Apabila pilot ini sukses, pemerintah akan memikirkan iterasi berikutnya, antara lain meningkatkan skala ke tingkat provinsi, lalu ke tingkat nasional.


“Pendekatan ini memungkinkan pembelajaran dan perbaikan dilakukan terus-menerus, dengan skala bertahap dan risiko yang terukur,” Pandu menambahkan. 


Secara horizontal, hasil evaluasi piloting ini akan menjadi awal penyusunan cetak biru transformasi digital pada use case lain, baik subprogram lain dalam Perlinsos seperti program Bantuan Pangan Non Tunai (BPNT), subsidi, atau sektor lain seperti perizinan usaha, pengadaan barang dan jasa pemerintah, hingga reformasi sistem aparatur sipil negara.

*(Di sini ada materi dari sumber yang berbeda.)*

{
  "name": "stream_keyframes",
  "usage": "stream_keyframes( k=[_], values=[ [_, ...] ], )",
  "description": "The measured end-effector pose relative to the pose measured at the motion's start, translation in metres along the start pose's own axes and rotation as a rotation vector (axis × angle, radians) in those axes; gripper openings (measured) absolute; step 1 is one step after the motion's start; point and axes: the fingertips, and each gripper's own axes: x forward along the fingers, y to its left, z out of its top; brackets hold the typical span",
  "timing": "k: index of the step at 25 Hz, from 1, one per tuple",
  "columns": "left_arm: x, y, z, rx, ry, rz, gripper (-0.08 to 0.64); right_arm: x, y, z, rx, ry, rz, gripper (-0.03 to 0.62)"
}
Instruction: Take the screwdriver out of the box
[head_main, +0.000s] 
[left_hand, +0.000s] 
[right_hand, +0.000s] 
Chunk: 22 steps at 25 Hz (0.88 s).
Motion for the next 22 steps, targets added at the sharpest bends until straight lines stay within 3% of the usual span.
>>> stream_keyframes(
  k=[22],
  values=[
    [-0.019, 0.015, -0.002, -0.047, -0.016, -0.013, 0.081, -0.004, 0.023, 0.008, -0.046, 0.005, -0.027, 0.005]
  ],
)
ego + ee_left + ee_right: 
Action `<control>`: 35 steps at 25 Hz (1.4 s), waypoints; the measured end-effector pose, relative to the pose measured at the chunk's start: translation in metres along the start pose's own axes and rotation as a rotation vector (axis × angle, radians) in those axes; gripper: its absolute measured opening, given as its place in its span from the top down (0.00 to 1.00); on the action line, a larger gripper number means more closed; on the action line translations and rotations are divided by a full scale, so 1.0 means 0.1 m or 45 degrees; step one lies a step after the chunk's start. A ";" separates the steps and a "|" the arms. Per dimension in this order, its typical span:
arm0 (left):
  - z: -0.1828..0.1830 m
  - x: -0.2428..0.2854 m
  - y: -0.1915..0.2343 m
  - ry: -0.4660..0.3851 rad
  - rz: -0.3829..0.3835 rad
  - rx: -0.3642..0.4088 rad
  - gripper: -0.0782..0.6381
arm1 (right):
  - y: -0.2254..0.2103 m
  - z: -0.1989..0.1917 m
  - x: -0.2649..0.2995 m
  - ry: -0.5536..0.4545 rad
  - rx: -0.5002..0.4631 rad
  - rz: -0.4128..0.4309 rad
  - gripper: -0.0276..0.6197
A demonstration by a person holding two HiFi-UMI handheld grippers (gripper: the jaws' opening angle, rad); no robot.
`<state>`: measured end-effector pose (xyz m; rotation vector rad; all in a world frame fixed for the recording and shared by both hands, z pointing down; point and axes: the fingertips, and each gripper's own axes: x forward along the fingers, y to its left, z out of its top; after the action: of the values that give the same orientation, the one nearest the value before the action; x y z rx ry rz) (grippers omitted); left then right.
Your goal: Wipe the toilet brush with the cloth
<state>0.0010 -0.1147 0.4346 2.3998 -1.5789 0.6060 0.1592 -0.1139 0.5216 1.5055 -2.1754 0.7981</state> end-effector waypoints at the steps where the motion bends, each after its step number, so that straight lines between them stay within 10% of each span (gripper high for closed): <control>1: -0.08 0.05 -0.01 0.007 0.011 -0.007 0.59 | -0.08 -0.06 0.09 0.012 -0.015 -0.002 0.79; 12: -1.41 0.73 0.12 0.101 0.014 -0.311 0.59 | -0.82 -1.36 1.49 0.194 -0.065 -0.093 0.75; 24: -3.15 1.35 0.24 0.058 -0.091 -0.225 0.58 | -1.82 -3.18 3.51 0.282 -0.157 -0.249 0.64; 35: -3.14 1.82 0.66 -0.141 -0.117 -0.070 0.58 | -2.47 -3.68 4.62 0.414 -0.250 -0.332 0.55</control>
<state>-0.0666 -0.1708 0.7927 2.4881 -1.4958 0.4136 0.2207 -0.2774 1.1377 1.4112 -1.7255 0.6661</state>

Pandu menyebut bahwa program ini tidak akan mempengaruhi pelaksanaan program bantuan sosial yang sedang berjalan. Data yang digunakan tahun ini tetap menggunakan proses yang sudah ada. 


Selain itu, piloting yang akan dilaksanakan belum sampai menyentuh tahap pencairan dana (disbursement), karena pemerintah ingin fokus terlebih dahulu pada mekanisme verifikasi data dan integrasi sistem. 

Menciptakan kondisi untuk keberhasilan 


Sebagai use case prioritas, program digitalisasi Perlinsos melibatkan lintas kementerian: Kementerian Sosial, Kementerian Komdigi, Kementerian PANRB, Dewan Ekonomi Nasional, Kementerian Dalam Negeri, Bappenas, hingga BPS.


Semua instansi ini bergerak di bawah koordinasi Luhut Panjaitan yang merupakan Penasihat Khusus Presiden Bidang Digitalisasi dan Teknologi Pemerintahan, selain sebagai Ketua Dewan Ekonomi Nasional.  


Ke depannya, Presiden telah menginstruksikan pembentukan komite khusus transformasi digital pemerintah yang akan mendorong implementasi digitalisasi berbagai use-case prioritas ini. Kementerian PANRB diproyeksikan akan menjadi sekretariat dalam komite ini bersama Kementerian Komdigi. 


Pandu menjelaskan peran Kementerian PANRB sebagai “pencipta kondisi keberhasilan” dengan memastikan regulasi, kelembagaan, kesiapan struktur pendukung, serta koordinasi antar lembaga yang erat sehingga berbagai use case prioritas layanan digital pemerintah seperti Perlinsos ini bisa berjalan mulus di tangan kementerian teknis atau lembaga pengampu program.


Untuk mendukung keberhasilan program digitalisasi Perlinsos ini, Kementerian PANRB konsisten berperan sebagai “fasilitator”, memberikan berbagai dukungan strategis dari mulai advokasi ke berbagai pihak, inklusi dalam strategi pemerintah digital, fasilitasi berbagai workshop, dukungan fungsi PMO/koordinasi, hingga menghubungkan kementerian dan lembaga terkait dengan berbagai mitra pembangunan, tutup Pandu.